A Guide to Getting Started in Corporate Philanthropy
Business guru Charles Handy, writing in Harvard Business Review, summarized the value of philanthropic businesses by saying, “A good business is a community with a purpose.” Here are six steps to setting up a corporate philanthropy program:
Step One: Values audit. Start from your values base. Most corporations begin with an audit or evaluation of their values, bringing together leadership and representation from the staff to identify and articulate the company’s ethos and how it relates to the company’s mission and values.
What does your company care about: kids, shelter, domestic violence?

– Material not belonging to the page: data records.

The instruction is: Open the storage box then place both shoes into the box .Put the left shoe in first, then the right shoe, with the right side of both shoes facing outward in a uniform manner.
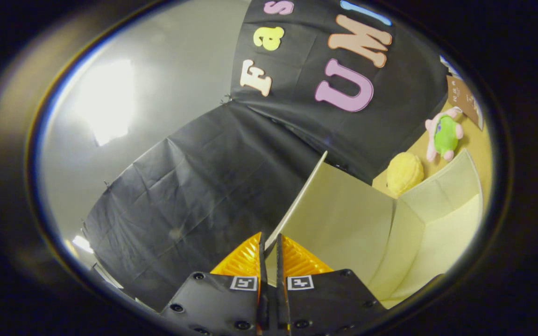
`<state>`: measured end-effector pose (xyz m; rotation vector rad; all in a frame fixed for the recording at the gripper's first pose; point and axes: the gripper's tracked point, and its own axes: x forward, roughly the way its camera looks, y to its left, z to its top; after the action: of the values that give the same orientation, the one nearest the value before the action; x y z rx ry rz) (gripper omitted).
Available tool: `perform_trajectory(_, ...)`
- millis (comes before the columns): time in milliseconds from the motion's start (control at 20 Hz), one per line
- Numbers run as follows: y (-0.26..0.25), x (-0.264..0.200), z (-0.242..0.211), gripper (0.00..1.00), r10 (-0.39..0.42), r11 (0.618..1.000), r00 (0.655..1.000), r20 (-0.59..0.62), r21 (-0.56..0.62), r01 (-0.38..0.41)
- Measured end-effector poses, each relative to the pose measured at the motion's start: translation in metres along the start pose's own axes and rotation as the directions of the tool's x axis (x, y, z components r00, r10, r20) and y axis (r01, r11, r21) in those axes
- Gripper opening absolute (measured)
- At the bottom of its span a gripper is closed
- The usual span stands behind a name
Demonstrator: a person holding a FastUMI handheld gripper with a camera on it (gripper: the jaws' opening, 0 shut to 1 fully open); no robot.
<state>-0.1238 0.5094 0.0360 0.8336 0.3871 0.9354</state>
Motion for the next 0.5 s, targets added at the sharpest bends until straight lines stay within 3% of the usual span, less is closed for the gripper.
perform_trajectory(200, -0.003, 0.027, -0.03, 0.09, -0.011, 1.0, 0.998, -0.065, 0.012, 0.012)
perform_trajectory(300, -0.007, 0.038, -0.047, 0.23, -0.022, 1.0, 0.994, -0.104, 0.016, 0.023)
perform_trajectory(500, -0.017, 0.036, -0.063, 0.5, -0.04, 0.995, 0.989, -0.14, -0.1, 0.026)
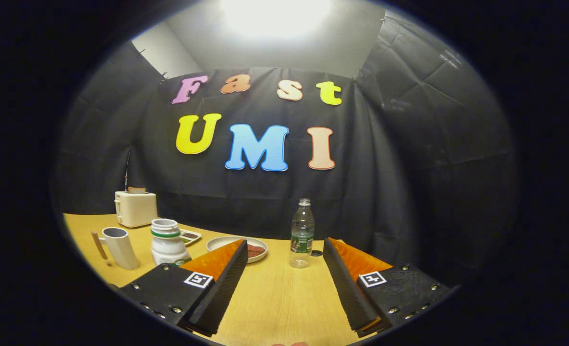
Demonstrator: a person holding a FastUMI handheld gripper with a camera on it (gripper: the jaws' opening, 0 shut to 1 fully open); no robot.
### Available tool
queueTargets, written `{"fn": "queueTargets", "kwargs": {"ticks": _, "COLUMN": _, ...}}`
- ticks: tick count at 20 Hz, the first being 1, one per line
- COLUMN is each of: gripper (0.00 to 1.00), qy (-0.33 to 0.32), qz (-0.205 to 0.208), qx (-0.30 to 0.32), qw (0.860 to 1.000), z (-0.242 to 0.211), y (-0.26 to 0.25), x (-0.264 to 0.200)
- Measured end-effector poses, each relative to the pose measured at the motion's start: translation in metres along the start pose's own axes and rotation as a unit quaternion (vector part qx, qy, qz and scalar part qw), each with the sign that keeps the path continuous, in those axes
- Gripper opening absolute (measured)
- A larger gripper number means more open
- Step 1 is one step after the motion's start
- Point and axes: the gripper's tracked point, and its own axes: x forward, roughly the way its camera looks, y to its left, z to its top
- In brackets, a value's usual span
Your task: Take the bottle from table, then pour the juice into the cup, finally place the bottle on the coaster
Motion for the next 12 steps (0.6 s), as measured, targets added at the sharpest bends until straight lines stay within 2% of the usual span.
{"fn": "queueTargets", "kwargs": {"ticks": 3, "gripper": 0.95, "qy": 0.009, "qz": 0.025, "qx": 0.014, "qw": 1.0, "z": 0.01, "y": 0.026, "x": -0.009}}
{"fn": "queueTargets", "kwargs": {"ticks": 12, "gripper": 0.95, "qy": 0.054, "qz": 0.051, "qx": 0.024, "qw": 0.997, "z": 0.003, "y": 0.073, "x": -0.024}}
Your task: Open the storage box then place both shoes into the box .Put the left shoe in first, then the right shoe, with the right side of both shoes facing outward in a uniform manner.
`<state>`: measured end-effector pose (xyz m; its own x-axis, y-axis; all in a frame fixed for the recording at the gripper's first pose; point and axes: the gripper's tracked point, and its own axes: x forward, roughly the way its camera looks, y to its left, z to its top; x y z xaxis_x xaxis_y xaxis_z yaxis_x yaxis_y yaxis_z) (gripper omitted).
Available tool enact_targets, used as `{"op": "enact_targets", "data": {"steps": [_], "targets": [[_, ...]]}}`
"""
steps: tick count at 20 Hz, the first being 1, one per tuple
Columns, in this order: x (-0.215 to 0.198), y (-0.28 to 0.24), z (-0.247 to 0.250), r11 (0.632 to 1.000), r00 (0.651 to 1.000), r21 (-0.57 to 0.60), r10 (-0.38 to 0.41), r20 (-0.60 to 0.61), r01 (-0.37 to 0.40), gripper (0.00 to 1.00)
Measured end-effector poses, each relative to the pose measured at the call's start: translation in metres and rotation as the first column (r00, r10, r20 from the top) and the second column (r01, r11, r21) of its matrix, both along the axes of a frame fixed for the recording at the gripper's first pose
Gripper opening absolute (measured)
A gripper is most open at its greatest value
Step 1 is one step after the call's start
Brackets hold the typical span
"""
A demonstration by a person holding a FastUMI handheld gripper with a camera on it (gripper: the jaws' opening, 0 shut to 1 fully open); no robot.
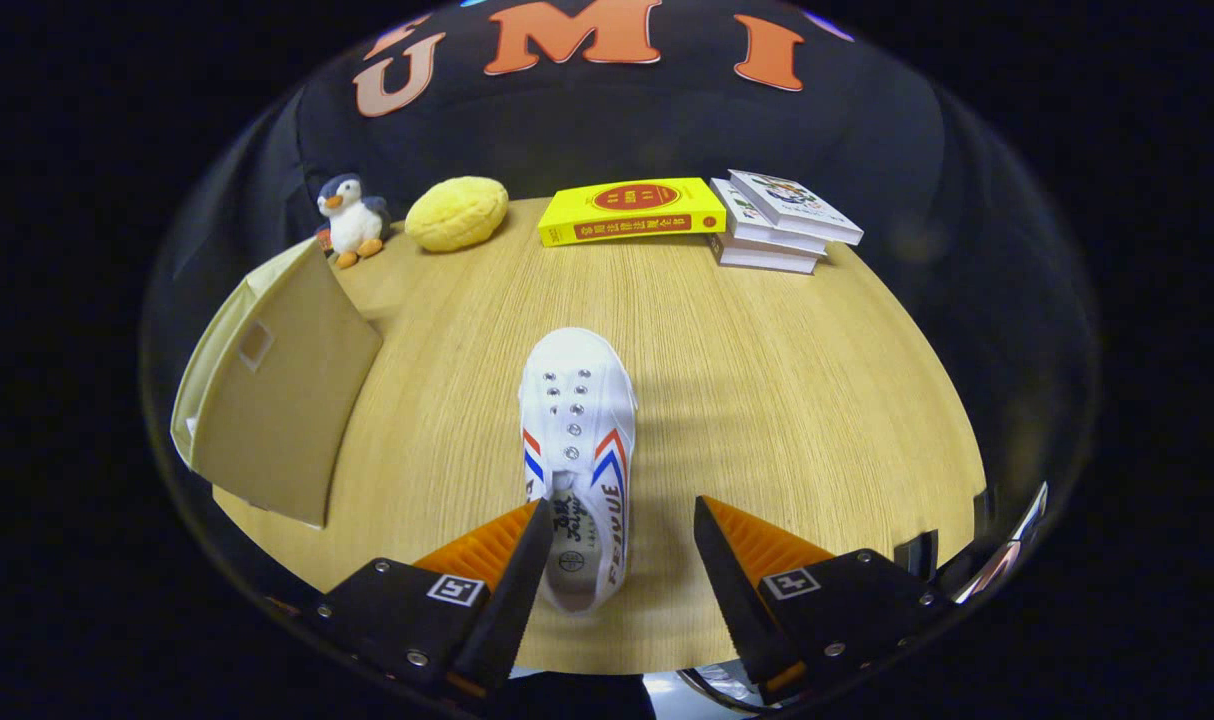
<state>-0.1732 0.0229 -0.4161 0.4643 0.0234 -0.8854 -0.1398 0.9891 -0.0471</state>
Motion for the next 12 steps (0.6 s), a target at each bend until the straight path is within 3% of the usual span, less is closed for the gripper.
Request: {"op": "enact_targets", "data": {"steps": [6,12], "targets": [[0.005,-0.013,-0.022,0.992,0.995,-0.084,0.095,-0.018,-0.096,0.83],[0.016,-0.018,-0.032,0.983,0.991,-0.126,0.131,0.0,-0.13,0.79]]}}
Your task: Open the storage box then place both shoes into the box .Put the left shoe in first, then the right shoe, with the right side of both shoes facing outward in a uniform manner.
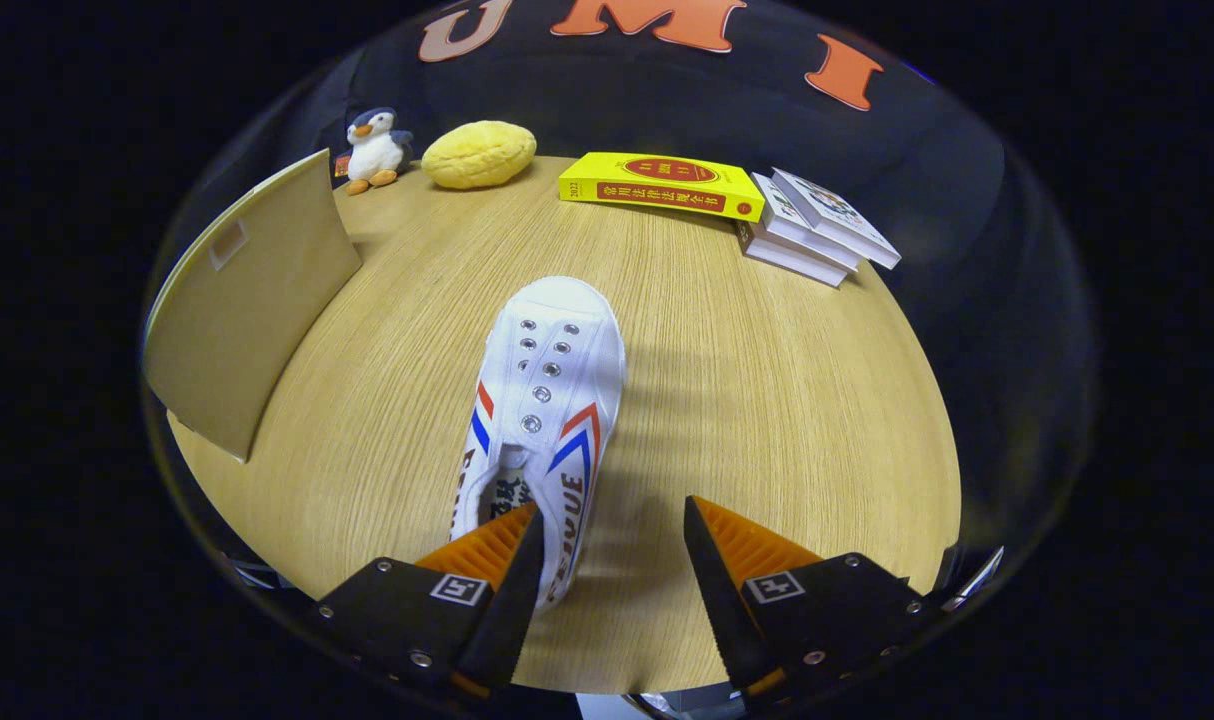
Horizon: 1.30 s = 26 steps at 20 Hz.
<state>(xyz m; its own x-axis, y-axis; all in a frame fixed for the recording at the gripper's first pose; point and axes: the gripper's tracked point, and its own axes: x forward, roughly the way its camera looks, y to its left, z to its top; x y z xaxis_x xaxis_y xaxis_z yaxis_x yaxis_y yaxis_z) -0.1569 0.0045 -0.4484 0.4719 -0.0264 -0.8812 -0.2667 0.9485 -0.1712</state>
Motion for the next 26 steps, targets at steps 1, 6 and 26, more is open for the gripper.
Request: {"op": "enact_targets", "data": {"steps": [1,6,26], "targets": [[0.004,0.002,0.0,1.0,1.0,0.004,0.005,0.023,-0.005,0.79],[0.026,0.004,0.001,0.999,0.987,0.029,0.016,0.158,-0.021,0.69],[0.07,0.012,-0.004,0.953,0.987,0.285,-0.131,0.088,0.101,0.0]]}}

For example, Polaroid created a foundation, managed by a committee of employees, to increase self-sufficiency among the disadvantaged by building their business skills with computers, literacy and business comportment.
Step Two: Engage directly. Increasingly, employees look for ways to have an intense, short-term project. For example, Volunteers of America has found over the past five years that corporations often prefer an all-day or weekend-long group project, such as painting a women’s shelter to the longer-term individual commitments such as being a big sister.
High tech company geoView relies on its employees to bring the company into projects about which they are excited, “focusing on blood, sweat and tears,” says Barbara Gail Warden, vice president of marketing. “We don’t get involved in giving cold, hard cash, because we’d rather give services that really help people out”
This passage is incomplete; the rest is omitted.